**About this task**
In the entries below, count every line that has the string "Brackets", and answer with that count alone.

━━━━━ Data shown

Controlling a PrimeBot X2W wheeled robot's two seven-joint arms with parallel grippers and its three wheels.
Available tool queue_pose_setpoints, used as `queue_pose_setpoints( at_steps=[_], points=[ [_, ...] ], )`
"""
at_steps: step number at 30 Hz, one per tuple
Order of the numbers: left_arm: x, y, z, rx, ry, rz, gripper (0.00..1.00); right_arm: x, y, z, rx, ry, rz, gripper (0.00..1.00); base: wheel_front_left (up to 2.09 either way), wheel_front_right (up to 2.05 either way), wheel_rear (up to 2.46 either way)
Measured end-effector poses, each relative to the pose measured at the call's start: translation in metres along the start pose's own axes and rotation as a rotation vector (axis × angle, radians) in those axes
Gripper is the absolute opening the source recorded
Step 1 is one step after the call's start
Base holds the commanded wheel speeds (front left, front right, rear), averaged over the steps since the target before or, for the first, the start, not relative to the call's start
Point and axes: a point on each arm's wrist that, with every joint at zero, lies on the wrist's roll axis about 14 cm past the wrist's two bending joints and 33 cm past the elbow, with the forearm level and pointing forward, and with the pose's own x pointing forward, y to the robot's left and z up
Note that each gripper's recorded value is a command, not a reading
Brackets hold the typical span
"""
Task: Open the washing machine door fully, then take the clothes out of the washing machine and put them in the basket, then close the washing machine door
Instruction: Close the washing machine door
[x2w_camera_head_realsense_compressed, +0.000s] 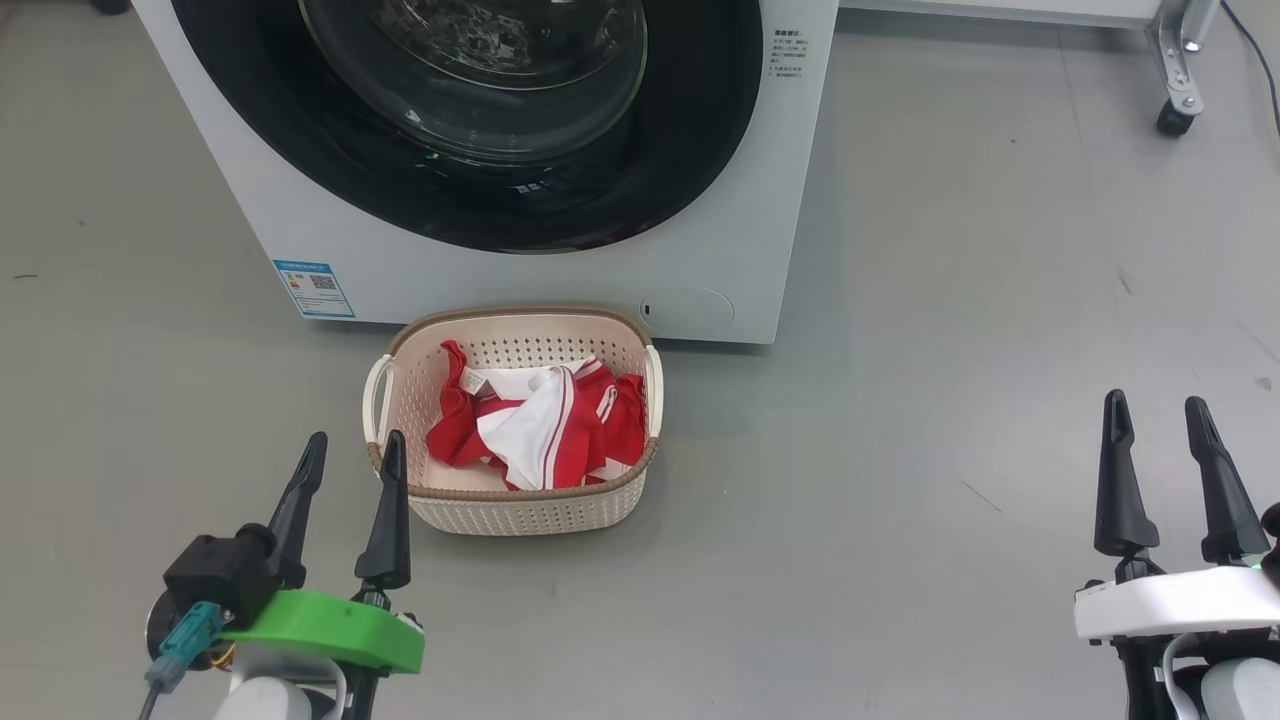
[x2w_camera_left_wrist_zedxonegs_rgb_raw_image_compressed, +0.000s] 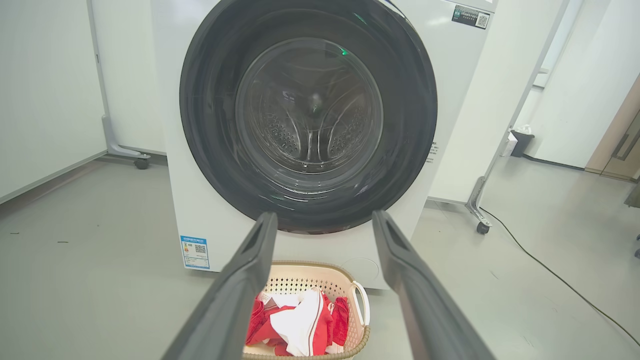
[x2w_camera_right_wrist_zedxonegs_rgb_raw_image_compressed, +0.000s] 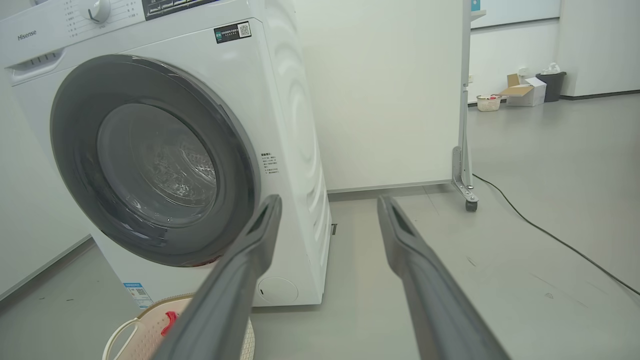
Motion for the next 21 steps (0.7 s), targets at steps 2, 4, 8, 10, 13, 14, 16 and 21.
queue_pose_setpoints(
  at_steps=[2,4,8,10,13,14,16,21],
  points=[
    [0.0,-0.0002,-0.0005,0.0,0.001,-0.001,1.0,-0.001,-0.0009,-0.0007,0.002,0.002,-0.003,1.0,0.0,0.0,0.0],
    [0.0,-0.0004,-0.0006,0.002,0.002,-0.002,1.0,-0.0027,-0.0011,-0.0022,0.005,0.006,-0.003,1.0,0.0,0.0,0.0],
    [0.0,-0.0006,-0.0007,0.007,0.003,-0.003,1.0,-0.0031,-0.0005,-0.0023,0.006,0.004,-0.001,1.0,0.0,0.0,0.0],
    [-0.0001,-0.0006,-0.0005,0.007,0.002,-0.003,1.0,-0.0031,-0.0006,-0.0018,0.007,0.002,-0.002,1.0,0.0,0.0,0.0],
    [-0.0003,-0.0004,-0.0002,0.007,0.001,-0.002,1.0,-0.0031,-0.0001,-0.0012,0.006,-0.002,0.0,1.0,0.0,0.0,0.0],
    [-0.0003,-0.0003,0.0,0.007,0.001,-0.002,1.0,-0.0031,0.0002,-0.0011,0.008,-0.003,0.001,1.0,0.0,0.0,0.0],
    [-0.0005,-0.0004,0.0004,0.009,0.0,-0.002,1.0,-0.0031,0.0005,-0.0006,0.011,-0.005,0.003,1.0,0.0,0.0,0.0],
    [-0.001,-0.0005,0.0011,0.011,-0.002,-0.003,1.0,-0.0032,0.0007,-0.0001,0.009,-0.008,0.006,1.0,0.0,0.0,0.0]
  ],
)
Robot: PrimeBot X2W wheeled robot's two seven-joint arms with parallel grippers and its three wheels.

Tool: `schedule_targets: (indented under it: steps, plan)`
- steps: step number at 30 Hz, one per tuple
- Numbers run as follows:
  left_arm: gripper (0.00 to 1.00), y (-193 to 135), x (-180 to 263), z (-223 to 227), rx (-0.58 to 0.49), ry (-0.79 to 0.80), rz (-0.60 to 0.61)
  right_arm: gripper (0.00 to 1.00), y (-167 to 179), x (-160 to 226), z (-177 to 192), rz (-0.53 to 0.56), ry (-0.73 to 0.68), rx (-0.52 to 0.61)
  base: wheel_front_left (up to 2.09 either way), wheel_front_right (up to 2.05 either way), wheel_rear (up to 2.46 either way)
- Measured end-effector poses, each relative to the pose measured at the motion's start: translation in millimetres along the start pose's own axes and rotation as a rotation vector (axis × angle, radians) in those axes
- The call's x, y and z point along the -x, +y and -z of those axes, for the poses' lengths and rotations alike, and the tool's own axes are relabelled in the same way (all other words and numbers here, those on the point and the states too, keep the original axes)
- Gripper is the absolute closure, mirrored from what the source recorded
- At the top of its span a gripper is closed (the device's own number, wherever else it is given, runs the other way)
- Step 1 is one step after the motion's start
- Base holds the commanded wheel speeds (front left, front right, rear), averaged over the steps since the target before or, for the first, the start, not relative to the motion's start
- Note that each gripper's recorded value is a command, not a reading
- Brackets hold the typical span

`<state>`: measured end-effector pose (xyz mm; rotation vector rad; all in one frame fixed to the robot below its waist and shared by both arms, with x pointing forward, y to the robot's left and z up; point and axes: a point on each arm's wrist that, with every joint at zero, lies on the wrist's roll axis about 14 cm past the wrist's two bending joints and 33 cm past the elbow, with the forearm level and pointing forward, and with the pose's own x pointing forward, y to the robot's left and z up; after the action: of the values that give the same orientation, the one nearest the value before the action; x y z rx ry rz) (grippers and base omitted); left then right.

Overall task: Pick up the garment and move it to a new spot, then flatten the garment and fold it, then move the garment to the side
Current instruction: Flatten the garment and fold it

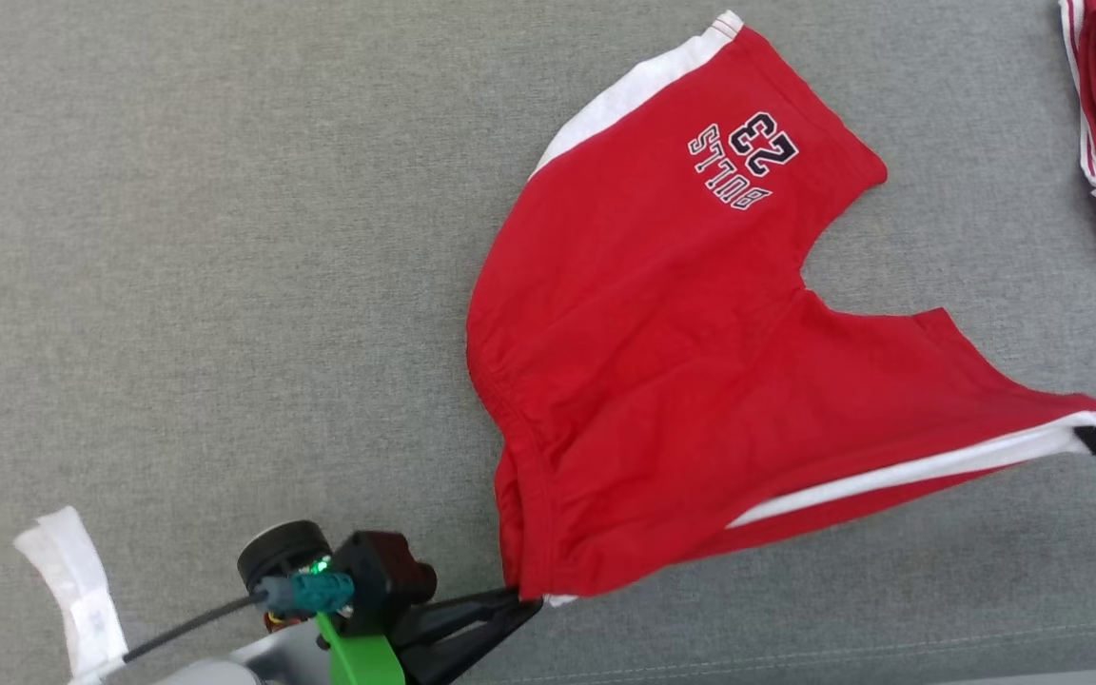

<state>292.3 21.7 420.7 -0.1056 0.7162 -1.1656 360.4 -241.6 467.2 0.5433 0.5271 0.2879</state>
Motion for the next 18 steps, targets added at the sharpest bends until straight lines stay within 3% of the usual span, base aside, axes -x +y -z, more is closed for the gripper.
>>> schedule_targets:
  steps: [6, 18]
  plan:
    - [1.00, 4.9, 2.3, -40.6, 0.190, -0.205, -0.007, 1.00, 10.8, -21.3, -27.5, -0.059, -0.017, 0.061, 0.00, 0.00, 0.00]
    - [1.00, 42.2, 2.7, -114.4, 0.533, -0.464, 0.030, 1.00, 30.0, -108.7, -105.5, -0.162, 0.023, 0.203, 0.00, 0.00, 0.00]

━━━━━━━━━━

**Reply to the task**
2